PROBLEM DESCRIPTION:
Copy every line of the following data that includes the string "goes".

Recorded data
-- Opening Marker --
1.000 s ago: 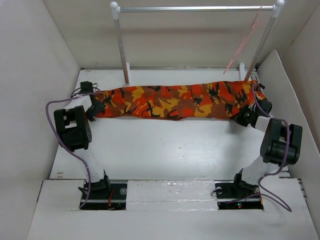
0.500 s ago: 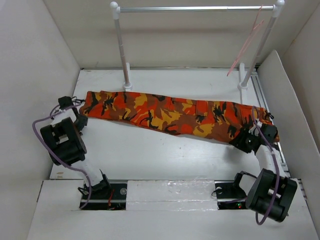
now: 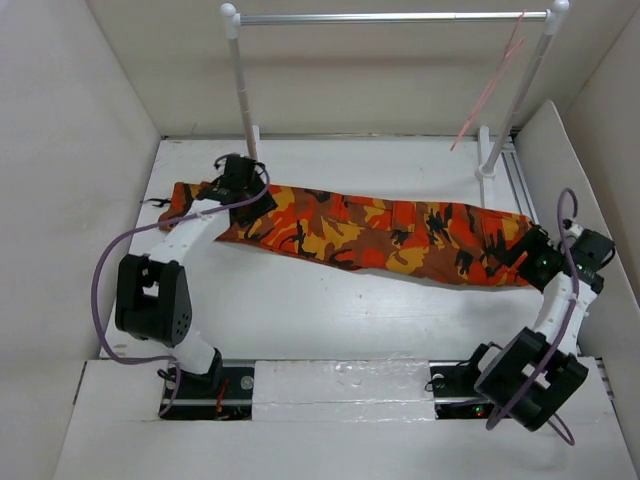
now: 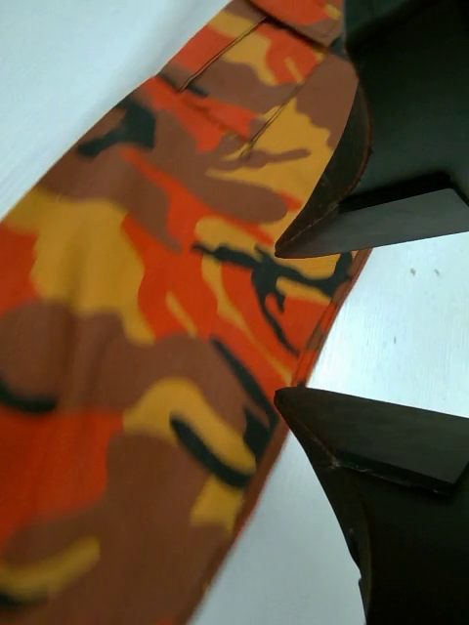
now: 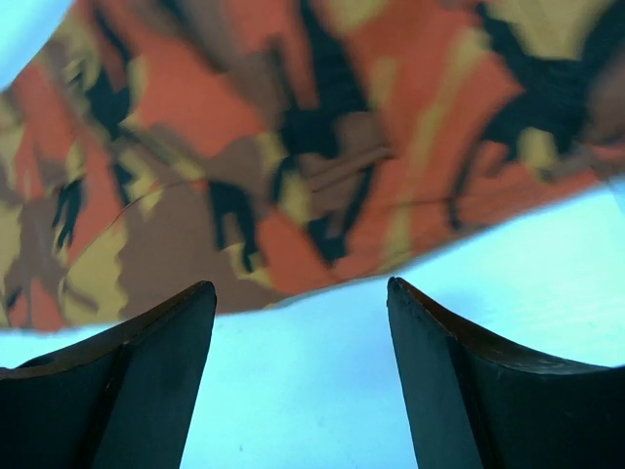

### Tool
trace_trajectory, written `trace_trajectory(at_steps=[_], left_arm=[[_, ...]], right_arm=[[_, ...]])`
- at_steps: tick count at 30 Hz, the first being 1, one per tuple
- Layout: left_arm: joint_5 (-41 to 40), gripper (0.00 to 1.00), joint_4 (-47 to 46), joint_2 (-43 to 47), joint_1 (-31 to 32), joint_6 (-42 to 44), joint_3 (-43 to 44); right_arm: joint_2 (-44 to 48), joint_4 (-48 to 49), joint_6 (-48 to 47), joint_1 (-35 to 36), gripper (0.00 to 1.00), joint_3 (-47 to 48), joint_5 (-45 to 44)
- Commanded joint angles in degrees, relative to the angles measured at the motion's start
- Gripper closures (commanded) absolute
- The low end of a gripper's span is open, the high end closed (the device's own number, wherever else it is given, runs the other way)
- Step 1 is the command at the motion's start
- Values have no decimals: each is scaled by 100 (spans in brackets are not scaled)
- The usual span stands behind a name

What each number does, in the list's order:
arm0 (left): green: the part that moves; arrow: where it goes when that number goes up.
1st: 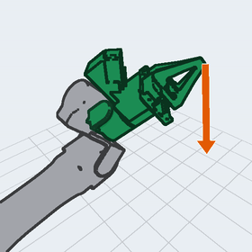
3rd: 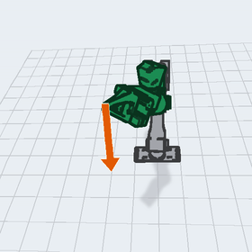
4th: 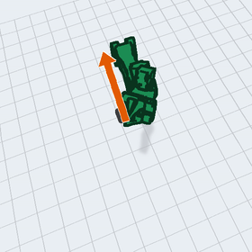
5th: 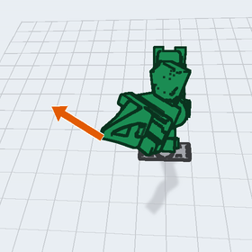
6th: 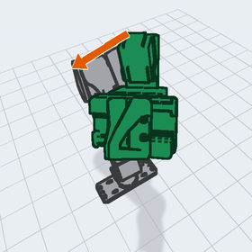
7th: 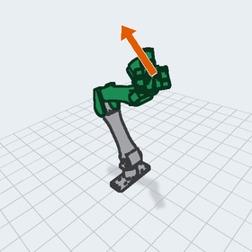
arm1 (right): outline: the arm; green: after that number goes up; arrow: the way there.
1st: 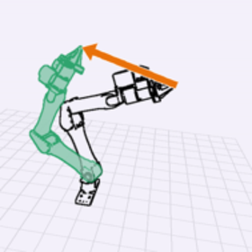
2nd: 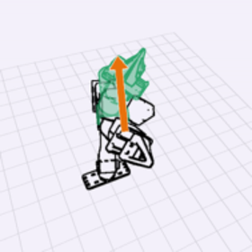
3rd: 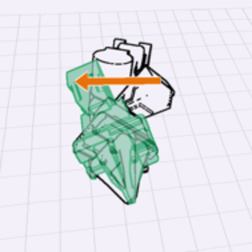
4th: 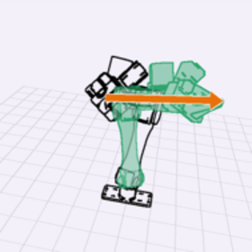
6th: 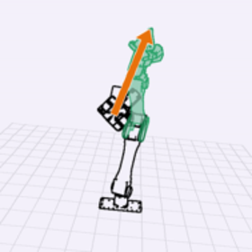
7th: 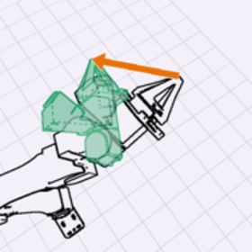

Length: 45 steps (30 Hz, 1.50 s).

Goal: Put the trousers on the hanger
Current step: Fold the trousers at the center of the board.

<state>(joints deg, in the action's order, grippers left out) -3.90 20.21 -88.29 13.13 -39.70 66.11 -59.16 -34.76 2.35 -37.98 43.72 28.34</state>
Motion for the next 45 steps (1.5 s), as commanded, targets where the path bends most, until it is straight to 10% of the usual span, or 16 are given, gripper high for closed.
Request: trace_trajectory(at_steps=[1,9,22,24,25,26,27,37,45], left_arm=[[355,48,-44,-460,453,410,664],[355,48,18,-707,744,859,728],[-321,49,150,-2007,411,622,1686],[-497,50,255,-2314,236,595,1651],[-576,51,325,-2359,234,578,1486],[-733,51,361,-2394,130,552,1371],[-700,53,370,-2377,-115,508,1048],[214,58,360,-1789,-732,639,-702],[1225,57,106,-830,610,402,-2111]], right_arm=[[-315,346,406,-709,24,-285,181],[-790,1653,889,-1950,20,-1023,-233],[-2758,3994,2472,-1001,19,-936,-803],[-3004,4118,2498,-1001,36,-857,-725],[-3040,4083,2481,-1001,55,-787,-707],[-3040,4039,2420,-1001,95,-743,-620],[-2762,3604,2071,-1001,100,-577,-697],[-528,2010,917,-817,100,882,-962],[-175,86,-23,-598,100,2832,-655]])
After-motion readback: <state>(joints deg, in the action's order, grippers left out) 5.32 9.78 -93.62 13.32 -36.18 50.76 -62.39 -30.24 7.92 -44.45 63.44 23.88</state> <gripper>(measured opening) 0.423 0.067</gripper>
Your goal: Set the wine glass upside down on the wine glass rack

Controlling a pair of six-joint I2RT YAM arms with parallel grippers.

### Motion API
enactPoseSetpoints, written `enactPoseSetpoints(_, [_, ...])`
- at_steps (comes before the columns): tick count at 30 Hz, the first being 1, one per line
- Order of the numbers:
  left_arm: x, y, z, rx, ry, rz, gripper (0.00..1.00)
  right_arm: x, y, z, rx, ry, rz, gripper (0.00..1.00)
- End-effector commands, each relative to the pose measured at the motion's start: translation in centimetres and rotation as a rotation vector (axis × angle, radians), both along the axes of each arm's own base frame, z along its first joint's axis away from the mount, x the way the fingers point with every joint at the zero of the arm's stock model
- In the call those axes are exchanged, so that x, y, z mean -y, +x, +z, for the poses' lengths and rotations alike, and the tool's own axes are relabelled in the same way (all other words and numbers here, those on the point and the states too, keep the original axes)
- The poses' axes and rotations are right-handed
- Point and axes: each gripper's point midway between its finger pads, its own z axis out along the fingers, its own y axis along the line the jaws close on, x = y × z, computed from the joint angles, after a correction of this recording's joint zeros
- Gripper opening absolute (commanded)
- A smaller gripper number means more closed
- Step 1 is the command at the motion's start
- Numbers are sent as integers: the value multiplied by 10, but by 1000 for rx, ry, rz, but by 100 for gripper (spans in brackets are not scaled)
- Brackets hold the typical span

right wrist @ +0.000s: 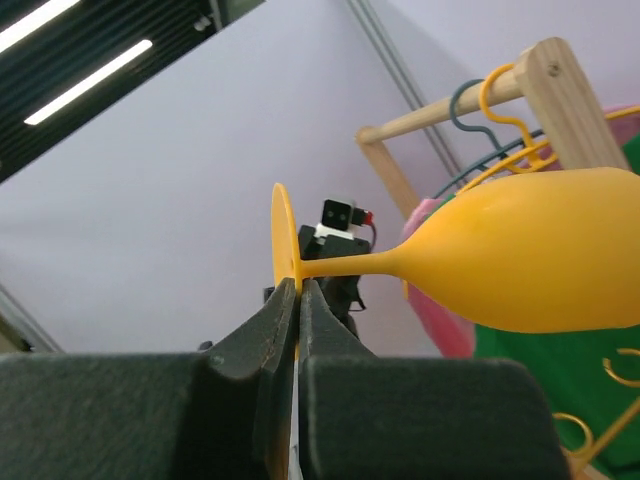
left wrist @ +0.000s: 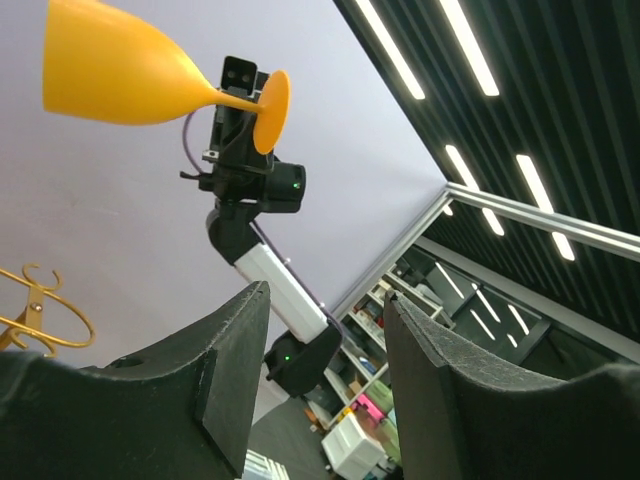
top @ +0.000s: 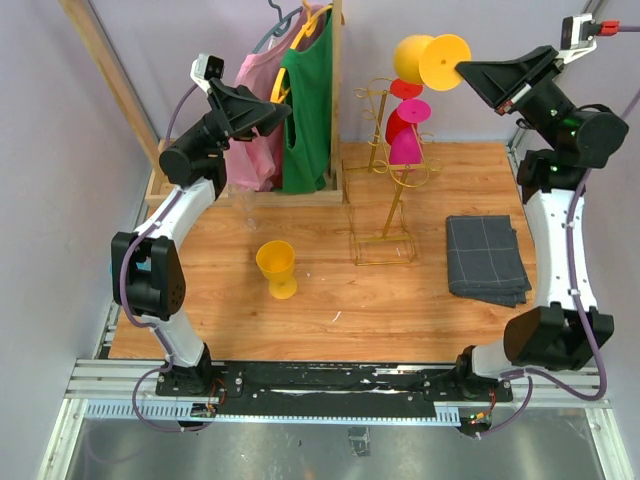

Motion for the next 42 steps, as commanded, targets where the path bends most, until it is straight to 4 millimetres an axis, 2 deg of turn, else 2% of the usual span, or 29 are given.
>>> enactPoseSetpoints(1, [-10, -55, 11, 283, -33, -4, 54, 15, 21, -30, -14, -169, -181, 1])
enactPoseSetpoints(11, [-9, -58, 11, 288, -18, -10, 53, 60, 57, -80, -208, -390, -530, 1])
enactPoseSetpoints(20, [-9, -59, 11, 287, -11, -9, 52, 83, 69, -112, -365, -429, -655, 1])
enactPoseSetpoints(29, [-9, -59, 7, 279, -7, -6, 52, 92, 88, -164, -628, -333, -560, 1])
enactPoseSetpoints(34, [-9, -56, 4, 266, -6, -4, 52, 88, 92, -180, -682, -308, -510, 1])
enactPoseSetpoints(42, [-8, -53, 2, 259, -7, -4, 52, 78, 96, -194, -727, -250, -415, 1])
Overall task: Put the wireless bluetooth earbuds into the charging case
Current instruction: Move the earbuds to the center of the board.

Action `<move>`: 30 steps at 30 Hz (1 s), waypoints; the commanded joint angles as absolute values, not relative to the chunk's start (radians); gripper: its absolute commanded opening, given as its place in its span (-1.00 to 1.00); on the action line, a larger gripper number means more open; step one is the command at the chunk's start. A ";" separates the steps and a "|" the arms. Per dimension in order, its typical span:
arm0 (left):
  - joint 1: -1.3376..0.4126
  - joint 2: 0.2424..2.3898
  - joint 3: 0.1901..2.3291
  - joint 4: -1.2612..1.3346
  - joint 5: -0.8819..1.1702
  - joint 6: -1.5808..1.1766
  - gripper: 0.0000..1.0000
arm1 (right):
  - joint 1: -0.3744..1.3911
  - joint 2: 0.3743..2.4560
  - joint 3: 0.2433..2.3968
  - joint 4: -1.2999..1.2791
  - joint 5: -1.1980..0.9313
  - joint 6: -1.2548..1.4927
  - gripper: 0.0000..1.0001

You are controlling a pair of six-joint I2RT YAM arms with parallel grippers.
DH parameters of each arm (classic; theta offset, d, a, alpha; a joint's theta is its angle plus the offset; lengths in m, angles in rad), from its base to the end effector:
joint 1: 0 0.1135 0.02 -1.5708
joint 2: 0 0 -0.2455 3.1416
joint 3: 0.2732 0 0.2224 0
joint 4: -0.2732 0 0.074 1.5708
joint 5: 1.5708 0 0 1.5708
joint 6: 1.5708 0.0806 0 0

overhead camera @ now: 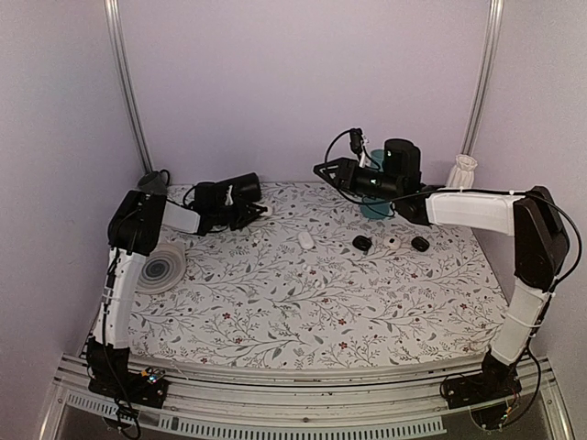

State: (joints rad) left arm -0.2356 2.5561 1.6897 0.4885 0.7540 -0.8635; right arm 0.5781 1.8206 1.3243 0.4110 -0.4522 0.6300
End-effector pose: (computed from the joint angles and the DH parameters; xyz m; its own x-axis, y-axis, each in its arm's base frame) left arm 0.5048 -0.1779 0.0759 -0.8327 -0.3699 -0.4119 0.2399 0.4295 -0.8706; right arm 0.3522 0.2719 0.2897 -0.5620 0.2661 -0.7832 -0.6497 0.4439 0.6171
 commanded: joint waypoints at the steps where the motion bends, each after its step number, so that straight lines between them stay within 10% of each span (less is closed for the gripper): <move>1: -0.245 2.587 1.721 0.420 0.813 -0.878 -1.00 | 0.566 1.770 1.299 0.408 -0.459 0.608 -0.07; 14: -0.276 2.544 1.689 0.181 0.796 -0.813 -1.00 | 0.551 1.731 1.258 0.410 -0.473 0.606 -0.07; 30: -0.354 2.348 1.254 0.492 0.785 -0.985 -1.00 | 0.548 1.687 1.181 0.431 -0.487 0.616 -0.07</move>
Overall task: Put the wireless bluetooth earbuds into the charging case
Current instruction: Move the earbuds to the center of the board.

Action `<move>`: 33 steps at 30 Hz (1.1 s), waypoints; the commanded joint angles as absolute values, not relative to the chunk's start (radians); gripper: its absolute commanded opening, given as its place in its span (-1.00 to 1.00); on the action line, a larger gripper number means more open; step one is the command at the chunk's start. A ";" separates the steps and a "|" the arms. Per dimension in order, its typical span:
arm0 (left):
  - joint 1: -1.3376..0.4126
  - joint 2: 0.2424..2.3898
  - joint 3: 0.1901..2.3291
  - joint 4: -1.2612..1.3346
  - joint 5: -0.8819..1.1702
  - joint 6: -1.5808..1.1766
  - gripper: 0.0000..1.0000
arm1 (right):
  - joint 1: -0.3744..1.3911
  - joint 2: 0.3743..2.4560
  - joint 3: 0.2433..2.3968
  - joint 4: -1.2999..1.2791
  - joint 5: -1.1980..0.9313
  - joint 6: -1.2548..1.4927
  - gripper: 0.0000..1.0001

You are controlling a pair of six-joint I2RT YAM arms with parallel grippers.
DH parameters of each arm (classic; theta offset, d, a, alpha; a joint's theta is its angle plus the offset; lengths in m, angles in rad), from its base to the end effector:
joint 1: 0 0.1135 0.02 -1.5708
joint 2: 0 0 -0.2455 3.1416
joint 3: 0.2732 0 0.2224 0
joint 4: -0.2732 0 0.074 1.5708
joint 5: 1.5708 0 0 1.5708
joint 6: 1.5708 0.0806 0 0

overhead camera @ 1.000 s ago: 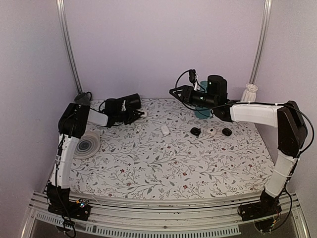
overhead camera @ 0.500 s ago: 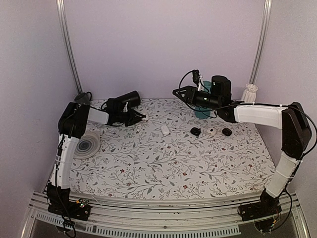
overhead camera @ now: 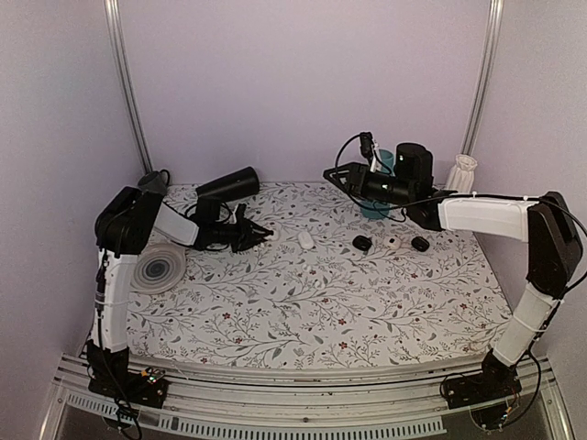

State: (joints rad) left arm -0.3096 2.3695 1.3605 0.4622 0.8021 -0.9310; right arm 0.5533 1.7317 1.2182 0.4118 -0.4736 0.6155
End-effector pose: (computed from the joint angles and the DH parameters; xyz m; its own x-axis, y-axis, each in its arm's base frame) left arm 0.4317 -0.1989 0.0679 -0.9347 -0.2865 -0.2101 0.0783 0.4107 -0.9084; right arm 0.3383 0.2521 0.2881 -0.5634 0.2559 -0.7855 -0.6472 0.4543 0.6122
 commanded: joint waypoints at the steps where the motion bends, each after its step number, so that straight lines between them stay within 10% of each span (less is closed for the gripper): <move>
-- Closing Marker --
WRITTEN ANSWER:
arm0 (left): green: the part that moves; arrow: where it goes when that number goes up.
arm1 (right): outline: the arm; green: after that number goes up; arrow: the way there.

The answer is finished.